- _WHAT THE EXERCISE ASKS_
Scan the material below for lines with the string "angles". State how many there are and nothing else.

··········

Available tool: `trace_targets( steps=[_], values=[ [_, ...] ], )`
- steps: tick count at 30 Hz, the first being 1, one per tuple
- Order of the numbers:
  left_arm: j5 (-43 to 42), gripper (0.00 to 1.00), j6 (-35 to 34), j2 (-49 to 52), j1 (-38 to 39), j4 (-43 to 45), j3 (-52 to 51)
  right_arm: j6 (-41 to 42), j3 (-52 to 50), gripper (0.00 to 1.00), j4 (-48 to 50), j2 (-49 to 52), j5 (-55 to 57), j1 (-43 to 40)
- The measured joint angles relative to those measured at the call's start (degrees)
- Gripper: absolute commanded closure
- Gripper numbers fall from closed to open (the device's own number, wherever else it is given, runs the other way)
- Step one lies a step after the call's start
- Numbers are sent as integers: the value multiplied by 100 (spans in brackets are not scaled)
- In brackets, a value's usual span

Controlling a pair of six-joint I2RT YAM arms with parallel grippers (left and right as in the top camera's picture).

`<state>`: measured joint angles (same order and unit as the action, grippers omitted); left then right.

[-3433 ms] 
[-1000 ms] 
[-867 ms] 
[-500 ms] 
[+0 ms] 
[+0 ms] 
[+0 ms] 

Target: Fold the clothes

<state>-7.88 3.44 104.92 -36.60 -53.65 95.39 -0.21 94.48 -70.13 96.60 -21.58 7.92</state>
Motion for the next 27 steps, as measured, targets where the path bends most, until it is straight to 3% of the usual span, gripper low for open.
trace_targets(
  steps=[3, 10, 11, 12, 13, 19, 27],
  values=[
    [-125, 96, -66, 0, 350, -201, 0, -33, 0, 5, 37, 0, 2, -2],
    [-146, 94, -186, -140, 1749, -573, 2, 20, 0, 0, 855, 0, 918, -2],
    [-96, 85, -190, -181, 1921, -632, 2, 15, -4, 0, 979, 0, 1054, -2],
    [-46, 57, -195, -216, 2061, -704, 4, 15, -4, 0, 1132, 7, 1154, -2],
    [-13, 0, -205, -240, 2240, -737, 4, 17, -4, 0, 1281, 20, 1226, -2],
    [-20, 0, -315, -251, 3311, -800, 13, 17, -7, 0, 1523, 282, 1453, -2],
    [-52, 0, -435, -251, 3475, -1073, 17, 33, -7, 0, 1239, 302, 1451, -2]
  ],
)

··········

- _ANSWER TO THE EXERCISE_
2